Start of Records to use
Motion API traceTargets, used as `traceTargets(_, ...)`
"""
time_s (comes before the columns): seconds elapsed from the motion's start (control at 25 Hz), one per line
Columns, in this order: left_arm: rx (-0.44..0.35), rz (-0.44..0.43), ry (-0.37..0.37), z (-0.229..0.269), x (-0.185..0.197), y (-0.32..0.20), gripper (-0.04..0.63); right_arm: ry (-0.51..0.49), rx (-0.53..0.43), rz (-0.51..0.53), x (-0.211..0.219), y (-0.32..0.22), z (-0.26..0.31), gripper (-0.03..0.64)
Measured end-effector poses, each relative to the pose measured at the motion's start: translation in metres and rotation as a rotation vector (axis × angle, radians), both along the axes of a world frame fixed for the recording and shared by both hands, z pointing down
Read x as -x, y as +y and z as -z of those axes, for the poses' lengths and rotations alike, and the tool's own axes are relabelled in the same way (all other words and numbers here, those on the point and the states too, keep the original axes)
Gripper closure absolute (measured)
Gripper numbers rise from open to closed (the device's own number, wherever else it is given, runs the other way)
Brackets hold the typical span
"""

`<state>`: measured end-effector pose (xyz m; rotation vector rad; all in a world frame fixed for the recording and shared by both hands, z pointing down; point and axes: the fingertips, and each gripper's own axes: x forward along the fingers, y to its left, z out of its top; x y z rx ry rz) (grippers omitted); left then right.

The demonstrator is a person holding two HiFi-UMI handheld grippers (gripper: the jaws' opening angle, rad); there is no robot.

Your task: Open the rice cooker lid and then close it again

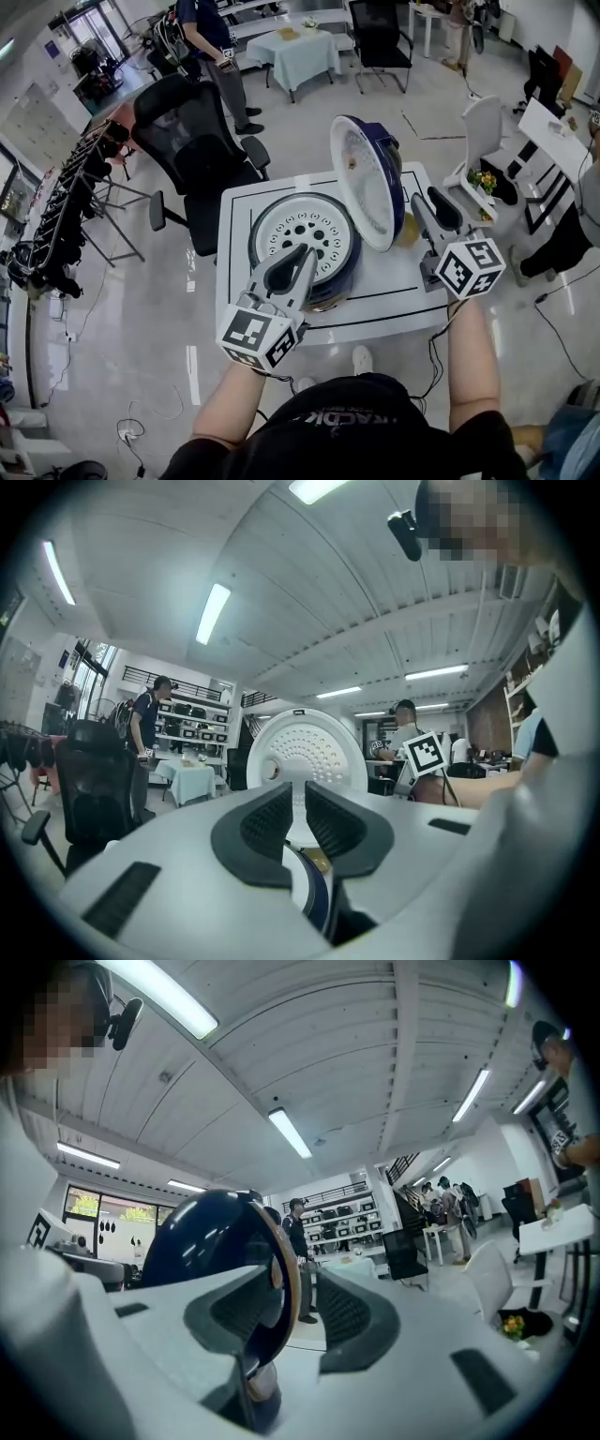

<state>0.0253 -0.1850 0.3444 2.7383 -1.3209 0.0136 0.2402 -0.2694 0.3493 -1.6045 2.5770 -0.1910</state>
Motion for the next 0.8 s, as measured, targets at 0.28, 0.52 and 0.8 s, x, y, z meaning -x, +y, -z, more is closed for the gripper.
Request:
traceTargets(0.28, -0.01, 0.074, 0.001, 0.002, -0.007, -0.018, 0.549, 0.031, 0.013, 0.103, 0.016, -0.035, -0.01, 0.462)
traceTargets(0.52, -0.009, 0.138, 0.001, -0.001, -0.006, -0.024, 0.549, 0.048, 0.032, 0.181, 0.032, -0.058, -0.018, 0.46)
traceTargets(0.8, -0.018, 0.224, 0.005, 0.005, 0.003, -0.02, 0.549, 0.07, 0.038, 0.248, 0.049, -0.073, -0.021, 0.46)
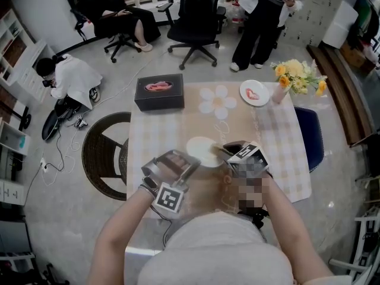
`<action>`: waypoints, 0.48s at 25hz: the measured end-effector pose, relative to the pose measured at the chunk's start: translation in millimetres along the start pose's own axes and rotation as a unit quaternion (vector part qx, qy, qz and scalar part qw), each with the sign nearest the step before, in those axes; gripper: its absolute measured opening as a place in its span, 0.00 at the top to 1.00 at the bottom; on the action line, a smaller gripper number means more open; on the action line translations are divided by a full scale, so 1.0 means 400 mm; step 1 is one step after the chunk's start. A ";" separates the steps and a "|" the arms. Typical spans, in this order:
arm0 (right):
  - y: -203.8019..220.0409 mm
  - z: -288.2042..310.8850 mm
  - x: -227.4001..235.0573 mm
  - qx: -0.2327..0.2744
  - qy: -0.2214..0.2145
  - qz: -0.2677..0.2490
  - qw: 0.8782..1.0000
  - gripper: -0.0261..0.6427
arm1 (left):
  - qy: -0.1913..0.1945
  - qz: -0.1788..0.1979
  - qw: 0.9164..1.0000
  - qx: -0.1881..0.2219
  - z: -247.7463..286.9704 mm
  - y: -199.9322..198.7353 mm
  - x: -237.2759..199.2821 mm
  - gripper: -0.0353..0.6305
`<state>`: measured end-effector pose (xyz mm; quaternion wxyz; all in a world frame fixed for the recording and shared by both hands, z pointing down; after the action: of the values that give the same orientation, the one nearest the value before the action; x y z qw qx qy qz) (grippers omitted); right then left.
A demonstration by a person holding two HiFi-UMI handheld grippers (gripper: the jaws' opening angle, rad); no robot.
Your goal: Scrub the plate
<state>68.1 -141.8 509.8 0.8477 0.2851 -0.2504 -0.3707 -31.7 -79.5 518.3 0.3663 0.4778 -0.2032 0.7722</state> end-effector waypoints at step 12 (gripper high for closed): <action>0.006 0.048 0.076 0.014 0.019 0.040 0.999 0.89 | -0.002 0.007 1.000 -0.003 0.000 0.004 0.000 0.92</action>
<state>75.4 -169.5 531.5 0.8623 0.2941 -0.2506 -0.3273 -33.0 -80.8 518.4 0.3619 0.4770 -0.2090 0.7732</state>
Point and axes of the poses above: the fingertips, and each gripper's own axes: z forward along the fingers, x to its right, y out of its underside, the point moved 3 cm from there along -z, backward along the fingers, and after that the axes turned 8 degrees about -y, right-handed, at the moved point
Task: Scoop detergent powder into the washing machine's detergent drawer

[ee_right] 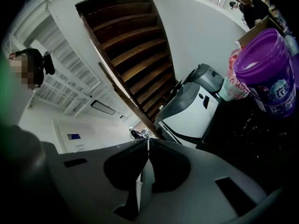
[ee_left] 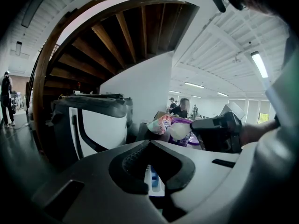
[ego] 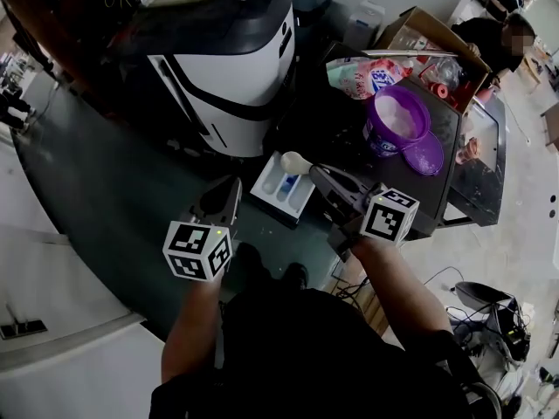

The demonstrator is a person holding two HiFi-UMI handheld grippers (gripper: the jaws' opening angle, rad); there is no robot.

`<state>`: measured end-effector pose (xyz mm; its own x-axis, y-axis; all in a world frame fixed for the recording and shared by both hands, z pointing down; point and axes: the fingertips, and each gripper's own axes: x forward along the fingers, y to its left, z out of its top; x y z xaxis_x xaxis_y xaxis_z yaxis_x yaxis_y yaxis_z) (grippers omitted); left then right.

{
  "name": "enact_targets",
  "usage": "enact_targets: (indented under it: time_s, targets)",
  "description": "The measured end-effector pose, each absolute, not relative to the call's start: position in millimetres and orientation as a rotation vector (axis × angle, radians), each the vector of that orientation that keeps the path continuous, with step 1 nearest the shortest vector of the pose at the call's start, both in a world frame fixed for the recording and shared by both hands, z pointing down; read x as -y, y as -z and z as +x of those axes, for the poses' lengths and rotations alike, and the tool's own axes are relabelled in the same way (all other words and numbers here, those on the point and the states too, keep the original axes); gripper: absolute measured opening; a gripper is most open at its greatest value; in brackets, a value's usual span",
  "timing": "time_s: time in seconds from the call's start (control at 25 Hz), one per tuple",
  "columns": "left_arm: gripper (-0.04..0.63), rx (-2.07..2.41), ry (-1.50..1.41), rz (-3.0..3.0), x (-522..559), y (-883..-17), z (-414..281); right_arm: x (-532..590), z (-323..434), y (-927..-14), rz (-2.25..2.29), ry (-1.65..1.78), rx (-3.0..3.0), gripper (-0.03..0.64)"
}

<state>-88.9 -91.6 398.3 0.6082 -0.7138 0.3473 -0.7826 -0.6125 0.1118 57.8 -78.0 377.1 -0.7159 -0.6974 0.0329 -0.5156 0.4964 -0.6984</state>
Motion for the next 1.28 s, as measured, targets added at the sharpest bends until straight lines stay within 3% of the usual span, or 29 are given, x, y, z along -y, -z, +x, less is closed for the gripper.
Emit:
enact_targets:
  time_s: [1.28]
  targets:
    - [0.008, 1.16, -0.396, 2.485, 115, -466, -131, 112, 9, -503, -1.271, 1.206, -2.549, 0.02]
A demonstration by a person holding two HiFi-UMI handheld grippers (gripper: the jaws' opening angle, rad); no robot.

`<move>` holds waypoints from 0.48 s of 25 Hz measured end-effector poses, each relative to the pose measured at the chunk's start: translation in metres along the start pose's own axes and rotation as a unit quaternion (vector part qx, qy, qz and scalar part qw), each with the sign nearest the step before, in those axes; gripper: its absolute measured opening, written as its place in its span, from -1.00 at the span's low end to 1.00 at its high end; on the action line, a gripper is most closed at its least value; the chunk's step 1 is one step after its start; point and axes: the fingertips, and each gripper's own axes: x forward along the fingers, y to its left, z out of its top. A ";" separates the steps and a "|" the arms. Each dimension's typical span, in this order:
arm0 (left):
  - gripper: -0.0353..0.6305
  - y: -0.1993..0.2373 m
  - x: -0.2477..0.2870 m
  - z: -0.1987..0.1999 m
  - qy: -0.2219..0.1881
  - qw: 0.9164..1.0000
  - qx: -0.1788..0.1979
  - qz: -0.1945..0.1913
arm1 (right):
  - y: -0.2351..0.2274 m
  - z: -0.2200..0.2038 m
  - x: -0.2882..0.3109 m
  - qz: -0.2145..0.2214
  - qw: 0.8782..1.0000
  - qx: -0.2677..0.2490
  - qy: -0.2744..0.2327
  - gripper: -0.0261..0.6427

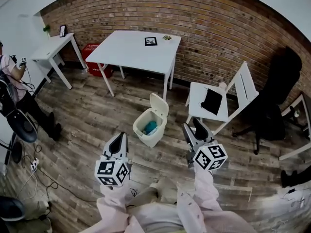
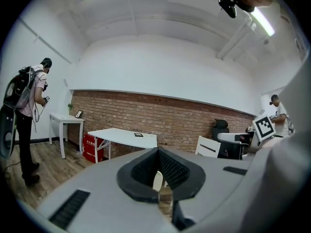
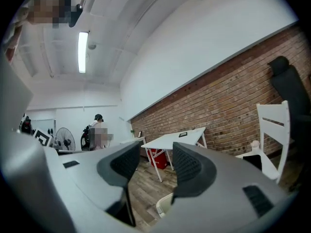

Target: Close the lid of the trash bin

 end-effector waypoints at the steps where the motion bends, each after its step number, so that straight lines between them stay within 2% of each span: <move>1: -0.92 0.003 0.002 -0.001 0.002 1.000 -0.002 0.002 | 0.000 -0.002 0.004 0.003 1.000 0.006 0.004 -0.34; 12: -0.92 0.048 0.039 -0.012 0.023 0.999 -0.028 0.035 | -0.013 -0.020 0.073 0.022 0.999 0.014 0.044 -0.34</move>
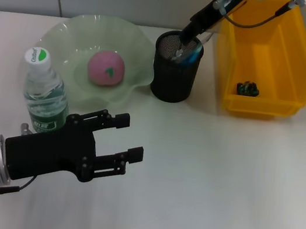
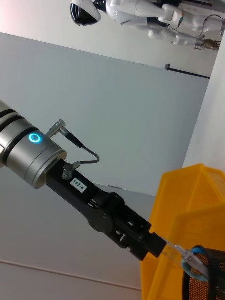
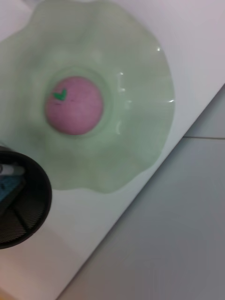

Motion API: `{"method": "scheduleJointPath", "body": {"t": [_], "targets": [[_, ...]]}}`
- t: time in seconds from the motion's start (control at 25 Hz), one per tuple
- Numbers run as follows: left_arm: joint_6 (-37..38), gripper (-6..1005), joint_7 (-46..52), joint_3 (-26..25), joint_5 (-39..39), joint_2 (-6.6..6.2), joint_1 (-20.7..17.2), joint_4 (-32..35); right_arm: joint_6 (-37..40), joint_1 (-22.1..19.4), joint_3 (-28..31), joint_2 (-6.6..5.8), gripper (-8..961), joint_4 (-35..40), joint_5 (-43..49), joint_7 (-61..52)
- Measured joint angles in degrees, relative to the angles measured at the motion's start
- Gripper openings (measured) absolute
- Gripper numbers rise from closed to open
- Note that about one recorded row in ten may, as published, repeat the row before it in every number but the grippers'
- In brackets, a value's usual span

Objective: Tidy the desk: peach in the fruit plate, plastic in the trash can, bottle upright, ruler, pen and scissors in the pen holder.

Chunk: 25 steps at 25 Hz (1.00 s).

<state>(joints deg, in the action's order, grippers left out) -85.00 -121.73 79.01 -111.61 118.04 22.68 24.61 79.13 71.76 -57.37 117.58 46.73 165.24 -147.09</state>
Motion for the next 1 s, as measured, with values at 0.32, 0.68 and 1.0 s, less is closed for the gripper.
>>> {"method": "scheduleJointPath", "body": {"t": [0.32,0.68,1.0], "targets": [[-0.2,742,0.1,0.0,0.2,-0.46,-0.2,0.0,-0.5,-11.1,-7.6,1.66,690,14.9,-9.6,1.7],[0.0,741,0.0,0.1,0.9,-0.75,-0.6,0.1,-5.7,-31.9,-17.4,1.8,697,34.8,-28.6,7.5],[0.5,762,0.0,0.0,3.1,-1.31,-0.5,0.3,-5.9,-45.6,-11.4,1.54,703,29.4,-58.0,31.6]]}}
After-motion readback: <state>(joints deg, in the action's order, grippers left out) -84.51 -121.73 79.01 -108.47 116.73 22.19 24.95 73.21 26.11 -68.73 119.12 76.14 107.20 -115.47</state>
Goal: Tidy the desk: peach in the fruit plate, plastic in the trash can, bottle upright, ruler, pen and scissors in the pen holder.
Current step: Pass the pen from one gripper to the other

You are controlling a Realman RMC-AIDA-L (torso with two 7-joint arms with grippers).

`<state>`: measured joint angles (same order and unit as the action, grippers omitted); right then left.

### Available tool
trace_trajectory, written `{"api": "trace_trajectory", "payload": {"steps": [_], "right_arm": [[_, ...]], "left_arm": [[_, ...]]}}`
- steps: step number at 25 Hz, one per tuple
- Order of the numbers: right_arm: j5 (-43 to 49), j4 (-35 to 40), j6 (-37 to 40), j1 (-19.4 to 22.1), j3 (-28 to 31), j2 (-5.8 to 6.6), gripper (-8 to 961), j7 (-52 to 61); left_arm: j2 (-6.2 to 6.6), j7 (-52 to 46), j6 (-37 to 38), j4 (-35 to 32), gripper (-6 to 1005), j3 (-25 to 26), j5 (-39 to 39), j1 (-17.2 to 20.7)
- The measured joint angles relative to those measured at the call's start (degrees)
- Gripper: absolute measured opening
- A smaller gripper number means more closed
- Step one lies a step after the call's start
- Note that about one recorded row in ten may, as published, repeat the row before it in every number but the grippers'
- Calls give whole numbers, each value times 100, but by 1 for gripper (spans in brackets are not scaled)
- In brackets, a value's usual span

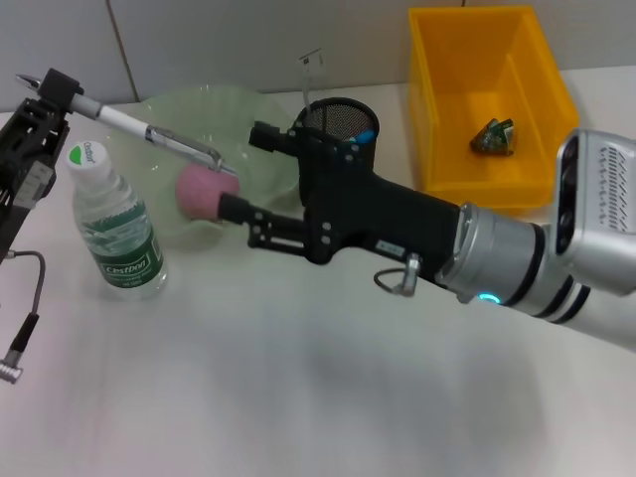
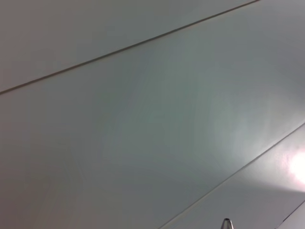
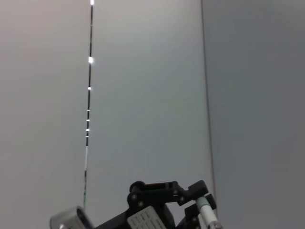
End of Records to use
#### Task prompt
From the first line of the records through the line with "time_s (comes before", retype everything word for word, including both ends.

#### Your solution
Motion API traceTargets, used as `traceTargets(_, ...)`
"""
time_s (comes before the columns): seconds elapsed from the motion's start (control at 25 Hz), one per line

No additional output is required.